Reaching New Audiences to Close the Home Ownership Gap


Habitat for Humanity of Wake County is a branch of Habitat for Humanity serving Wake and Johnston County, North Carolina. Their mission is to work with people making less than 80% of the area median income to build and purchase a home with an affordable mortgage. They are steadfast in their belief that, despite people’s differences, we all share in the dream of owning a home. 

We partnered with Habitat for Humanity to help them identify interested and qualified potential homeowners through behaviorally and geographically targeted lead generation ads. 

The Outcome

Our paid media campaign resulted in 2,364 leads, identifying interested and qualified potential homeowners and connecting them with Habitat for Humanity of Wake County to help them find an affordable home.


qualified leads


cost per lead (CPL)


conversion rate
The Challenge

Habitat for Humanity of Wake County wanted to increase their number of potential homeowners, as well as the overall number of people in homes, all while nurturing newly interested individuals to retain their interest.


The choice of platform was an important determination to ensure that we would reach as many users as possible while also remaining within Habitat’s home ownership applicant parameters. 

The Strategy

We knew from previous campaigns that Facebook and Instagram would be two of the most efficient platforms for lead generation and that they register a significantly lower cost-per-lead (CPL) compared to other social media channels. For example, in the fourth quarter of 2021, a lead generation campaign with the same goal saw 1,438 in-platform leads at an average CPL of $4.01. Facebook and Instagram allowed us to behaviorally and geographically target specific audiences, build lookalike audiences to broaden our advertising efforts, and remain within the geographic and qualification parameters Habitat needed. 

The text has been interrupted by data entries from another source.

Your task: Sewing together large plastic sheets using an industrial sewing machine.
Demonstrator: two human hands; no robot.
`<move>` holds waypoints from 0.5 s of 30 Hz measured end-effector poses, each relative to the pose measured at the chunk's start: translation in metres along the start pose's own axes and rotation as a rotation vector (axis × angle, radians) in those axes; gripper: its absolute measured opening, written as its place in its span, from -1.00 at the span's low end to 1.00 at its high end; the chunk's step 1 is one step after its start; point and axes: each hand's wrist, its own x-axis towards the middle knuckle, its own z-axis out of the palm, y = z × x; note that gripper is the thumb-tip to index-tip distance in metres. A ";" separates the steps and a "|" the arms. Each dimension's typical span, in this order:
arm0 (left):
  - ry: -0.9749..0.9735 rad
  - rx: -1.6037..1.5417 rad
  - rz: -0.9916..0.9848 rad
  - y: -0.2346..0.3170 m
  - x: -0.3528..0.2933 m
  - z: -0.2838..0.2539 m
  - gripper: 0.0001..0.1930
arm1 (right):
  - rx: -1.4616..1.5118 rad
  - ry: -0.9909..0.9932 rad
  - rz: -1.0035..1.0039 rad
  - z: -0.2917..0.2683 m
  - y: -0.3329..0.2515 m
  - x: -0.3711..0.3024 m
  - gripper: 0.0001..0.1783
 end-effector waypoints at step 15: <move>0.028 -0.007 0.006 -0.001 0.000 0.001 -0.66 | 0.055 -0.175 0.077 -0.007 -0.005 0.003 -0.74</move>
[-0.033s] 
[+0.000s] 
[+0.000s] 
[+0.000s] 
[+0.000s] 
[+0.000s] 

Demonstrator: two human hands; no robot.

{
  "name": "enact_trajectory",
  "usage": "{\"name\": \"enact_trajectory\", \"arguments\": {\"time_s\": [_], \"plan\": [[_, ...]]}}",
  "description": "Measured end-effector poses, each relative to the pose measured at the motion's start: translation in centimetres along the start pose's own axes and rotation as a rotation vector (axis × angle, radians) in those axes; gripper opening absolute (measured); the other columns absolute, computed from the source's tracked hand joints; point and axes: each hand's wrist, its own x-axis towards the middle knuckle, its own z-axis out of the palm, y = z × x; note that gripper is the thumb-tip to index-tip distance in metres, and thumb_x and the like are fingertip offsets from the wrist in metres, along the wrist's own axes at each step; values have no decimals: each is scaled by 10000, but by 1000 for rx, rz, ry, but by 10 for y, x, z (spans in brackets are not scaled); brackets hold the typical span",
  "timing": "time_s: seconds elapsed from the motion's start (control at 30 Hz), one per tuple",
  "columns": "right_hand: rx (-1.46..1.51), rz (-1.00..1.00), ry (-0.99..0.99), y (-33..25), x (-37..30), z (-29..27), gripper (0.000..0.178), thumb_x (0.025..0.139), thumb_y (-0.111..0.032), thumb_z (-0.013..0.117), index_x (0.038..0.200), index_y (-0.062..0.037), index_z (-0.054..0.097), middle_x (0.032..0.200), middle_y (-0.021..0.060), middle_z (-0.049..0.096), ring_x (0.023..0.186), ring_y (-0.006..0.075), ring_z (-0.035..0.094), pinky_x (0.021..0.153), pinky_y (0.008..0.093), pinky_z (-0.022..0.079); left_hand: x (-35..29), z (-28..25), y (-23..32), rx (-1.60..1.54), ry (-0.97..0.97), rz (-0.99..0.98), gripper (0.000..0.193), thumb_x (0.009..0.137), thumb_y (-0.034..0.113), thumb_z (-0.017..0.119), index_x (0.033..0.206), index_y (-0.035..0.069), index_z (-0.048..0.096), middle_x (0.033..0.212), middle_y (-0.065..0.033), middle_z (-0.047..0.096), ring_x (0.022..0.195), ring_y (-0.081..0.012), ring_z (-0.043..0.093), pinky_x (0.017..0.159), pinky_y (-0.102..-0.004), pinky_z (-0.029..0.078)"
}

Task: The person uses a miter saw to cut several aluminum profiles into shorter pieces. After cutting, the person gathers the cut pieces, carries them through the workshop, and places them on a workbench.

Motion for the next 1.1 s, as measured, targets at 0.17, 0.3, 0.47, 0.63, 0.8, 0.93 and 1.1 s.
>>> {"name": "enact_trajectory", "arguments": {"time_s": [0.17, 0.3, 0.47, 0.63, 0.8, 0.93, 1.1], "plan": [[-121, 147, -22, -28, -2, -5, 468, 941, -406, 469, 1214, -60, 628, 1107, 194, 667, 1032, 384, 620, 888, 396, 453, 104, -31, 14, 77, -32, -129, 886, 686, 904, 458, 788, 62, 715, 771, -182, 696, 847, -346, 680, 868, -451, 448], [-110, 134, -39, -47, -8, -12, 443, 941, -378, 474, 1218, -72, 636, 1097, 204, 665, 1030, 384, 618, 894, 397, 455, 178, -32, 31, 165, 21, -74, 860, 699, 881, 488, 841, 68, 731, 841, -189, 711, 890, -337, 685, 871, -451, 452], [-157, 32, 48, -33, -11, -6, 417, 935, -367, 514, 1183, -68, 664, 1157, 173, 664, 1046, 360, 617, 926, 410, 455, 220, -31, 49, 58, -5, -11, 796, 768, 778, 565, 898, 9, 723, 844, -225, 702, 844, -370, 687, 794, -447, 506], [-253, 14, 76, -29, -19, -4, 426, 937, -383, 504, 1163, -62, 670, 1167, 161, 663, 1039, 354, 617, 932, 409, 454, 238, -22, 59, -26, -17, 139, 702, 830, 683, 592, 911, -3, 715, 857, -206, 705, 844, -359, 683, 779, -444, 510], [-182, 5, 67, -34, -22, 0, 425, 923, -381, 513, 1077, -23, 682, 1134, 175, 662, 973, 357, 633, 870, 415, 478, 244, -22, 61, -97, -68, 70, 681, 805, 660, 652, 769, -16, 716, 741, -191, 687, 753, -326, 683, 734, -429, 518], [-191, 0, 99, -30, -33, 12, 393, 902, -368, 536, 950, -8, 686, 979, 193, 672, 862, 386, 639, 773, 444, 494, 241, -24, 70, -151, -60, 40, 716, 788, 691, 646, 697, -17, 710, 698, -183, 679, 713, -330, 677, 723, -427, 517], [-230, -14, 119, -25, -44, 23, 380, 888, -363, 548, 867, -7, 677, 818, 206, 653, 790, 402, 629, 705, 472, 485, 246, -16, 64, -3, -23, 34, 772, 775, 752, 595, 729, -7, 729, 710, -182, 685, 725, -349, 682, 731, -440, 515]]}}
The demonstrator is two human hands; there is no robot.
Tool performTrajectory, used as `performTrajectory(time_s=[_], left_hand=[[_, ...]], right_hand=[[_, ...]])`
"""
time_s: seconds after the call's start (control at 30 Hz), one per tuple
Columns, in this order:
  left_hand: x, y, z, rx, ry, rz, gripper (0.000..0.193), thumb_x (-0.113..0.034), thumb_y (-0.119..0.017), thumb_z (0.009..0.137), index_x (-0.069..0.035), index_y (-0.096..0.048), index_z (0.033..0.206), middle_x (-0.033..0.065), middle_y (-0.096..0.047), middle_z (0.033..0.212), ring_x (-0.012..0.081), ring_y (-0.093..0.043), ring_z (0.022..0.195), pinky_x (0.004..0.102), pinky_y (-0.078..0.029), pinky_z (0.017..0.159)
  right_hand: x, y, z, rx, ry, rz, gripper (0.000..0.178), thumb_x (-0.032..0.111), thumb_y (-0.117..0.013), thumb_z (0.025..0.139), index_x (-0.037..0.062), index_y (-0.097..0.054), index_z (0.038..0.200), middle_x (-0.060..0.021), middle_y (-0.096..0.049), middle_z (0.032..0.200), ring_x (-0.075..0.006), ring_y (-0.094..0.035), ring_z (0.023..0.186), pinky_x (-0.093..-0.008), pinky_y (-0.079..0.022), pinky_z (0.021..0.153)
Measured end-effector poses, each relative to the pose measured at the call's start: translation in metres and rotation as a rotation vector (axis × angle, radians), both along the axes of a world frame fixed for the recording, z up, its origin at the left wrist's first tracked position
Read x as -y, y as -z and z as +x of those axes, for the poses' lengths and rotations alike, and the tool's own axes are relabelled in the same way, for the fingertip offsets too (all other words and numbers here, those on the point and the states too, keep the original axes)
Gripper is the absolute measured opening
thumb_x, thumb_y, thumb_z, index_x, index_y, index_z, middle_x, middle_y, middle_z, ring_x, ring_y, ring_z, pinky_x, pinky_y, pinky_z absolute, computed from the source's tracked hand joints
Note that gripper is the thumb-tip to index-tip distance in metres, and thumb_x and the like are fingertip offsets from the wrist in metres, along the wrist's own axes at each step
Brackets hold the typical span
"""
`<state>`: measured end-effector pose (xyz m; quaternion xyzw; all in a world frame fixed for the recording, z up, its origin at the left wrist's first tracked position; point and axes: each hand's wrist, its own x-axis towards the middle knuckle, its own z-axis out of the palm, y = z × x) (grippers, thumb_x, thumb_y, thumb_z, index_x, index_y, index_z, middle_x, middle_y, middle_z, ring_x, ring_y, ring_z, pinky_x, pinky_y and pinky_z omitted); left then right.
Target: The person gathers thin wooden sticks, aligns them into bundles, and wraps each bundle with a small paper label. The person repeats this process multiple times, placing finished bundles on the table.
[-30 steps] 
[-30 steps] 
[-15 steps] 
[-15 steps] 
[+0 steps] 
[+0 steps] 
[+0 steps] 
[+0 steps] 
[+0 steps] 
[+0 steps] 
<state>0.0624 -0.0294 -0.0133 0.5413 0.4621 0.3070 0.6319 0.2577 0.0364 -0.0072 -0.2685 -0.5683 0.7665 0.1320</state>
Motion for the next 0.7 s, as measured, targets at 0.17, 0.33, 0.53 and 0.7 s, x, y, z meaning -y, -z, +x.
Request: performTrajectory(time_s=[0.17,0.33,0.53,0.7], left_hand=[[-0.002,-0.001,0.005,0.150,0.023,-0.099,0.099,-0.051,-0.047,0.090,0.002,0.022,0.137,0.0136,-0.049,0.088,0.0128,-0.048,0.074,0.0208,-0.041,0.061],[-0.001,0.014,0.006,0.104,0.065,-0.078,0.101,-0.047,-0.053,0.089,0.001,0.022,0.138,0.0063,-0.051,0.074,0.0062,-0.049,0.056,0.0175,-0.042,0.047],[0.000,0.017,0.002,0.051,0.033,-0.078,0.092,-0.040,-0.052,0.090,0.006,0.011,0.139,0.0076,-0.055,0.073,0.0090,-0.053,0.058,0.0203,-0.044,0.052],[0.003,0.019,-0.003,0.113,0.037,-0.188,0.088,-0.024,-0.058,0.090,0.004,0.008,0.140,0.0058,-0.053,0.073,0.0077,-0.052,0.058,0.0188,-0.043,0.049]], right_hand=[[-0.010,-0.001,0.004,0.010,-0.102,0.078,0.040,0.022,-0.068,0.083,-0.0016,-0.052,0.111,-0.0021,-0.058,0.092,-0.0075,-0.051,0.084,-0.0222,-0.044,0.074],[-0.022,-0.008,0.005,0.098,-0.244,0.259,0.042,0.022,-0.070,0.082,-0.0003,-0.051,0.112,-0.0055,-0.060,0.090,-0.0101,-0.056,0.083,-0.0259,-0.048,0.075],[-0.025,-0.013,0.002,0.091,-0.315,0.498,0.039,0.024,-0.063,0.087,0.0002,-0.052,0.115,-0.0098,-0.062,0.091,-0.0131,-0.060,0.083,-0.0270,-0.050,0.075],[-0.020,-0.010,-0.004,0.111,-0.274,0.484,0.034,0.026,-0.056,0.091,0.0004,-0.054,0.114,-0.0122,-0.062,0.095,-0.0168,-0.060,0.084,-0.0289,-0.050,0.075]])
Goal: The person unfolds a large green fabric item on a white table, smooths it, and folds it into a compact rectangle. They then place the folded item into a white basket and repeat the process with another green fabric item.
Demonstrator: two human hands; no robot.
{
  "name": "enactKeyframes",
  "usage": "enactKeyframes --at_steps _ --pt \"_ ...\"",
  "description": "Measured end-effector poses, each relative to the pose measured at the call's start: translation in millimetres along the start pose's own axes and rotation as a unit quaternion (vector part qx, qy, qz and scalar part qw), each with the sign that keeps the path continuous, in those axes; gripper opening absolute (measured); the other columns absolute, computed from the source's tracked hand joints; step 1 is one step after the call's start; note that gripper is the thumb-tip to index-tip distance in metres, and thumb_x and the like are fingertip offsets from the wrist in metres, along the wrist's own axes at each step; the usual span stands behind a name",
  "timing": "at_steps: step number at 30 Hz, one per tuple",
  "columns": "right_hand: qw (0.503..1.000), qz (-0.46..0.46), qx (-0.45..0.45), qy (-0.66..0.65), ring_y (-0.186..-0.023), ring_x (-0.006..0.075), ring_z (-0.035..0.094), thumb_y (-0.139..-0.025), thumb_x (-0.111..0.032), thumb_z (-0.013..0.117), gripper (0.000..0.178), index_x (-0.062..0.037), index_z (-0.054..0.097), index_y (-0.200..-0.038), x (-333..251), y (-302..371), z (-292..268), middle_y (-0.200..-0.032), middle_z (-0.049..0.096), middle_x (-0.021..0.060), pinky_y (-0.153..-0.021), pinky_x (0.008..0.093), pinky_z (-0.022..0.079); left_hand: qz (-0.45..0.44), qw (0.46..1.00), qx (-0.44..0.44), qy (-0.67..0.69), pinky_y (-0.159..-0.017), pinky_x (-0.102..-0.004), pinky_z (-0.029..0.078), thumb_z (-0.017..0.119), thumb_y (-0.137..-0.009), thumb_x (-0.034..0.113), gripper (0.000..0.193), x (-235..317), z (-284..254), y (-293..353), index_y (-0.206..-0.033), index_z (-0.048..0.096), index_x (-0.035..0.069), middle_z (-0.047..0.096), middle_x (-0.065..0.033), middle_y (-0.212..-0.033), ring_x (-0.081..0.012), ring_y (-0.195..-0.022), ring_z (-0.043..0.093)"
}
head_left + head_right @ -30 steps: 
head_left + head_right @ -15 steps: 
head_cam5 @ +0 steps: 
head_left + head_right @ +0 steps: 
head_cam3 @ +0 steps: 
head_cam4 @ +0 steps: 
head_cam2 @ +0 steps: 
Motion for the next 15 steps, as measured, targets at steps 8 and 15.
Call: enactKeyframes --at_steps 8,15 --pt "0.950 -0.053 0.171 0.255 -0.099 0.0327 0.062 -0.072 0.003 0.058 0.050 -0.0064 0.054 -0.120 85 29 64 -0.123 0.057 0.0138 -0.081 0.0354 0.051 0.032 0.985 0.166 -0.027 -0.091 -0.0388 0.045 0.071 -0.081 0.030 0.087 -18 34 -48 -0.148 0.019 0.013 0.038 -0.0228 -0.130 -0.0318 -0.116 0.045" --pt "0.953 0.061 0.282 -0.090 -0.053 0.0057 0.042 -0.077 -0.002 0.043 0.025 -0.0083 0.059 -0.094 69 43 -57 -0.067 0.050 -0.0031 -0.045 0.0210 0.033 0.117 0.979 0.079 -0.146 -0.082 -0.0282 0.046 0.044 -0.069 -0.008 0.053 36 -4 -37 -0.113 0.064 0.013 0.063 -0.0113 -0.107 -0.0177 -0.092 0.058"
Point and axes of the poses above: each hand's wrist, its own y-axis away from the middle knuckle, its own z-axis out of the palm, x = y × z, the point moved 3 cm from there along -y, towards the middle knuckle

The target audience consisted of those interested in renting, renting-to-own, and first-time home buyer grants within a 15 mile radius of Wake and Johnston counties. The campaign consisted of a mix of static and video ads, promoting the Habitat home interiors and exteriors, as well as the sense of community Habitat instills through its homeownership programs.


Media Planning

We  launched the lead generation campaign in January 2022 as a relaunch of our successful Q4 2021 campaign. This campaign was initially slated to run from late January to the end of February, but we extended the campaign through the end of March as we saw excellent results out the gate—with our cost-per-lead and average cost-per-click well below Facebook’s benchmark throughout the entire campaign. 


We wanted to test carousel and video content to gauge whether this would be an effective means of showcasing the Habitat homes. We decided to include pathos-driven copy, such as “Come Home with Habitat,” to highlight the excitement and intrigue of being a prospective new homeowner.


Campaign Management + Optimization

The campaign consisted of a mix of static and video ads, promoting the Habitat home interiors and exteriors and the sense of community Habitat instills through its homeownership programs. Frequently checking on campaign performance allowed us to capitalize on audience and creative optimizations. 


For example, adding in a new interest-based target audience segment in Starter Homes allowed us to keep our ad frequency lower and add new impressions into the mix. We saw some of our best performance metrics in the two weeks after this segment was added. 


We also added in new creative in the last few weeks of the campaign, which prevented any ad fatigue and ensured that we were able to continuously engage our audience with new ad variations to encourage submissions until the end of the campaign.



Our comprehensive reports allowed us to optimize audience parameters and creative in an efficient and cost-effective manner. We provided weekly reporting dashboards to the Habitat team, showcasing the consistent stream of leads while keeping the CPL below $6.00 throughout the entirety of the campaign. 


By creating a week-over-week analysis, we were able to show our client how our efforts were gradually increasing impressions, engagements, and form submissions while decreasing cost. 


Using insights from our analysis, we were able to pause ads that were underperforming and regularly add new creative with the imagery and branding that users were engaging with most. This allowed us to maximize our results throughout the duration of the campaign.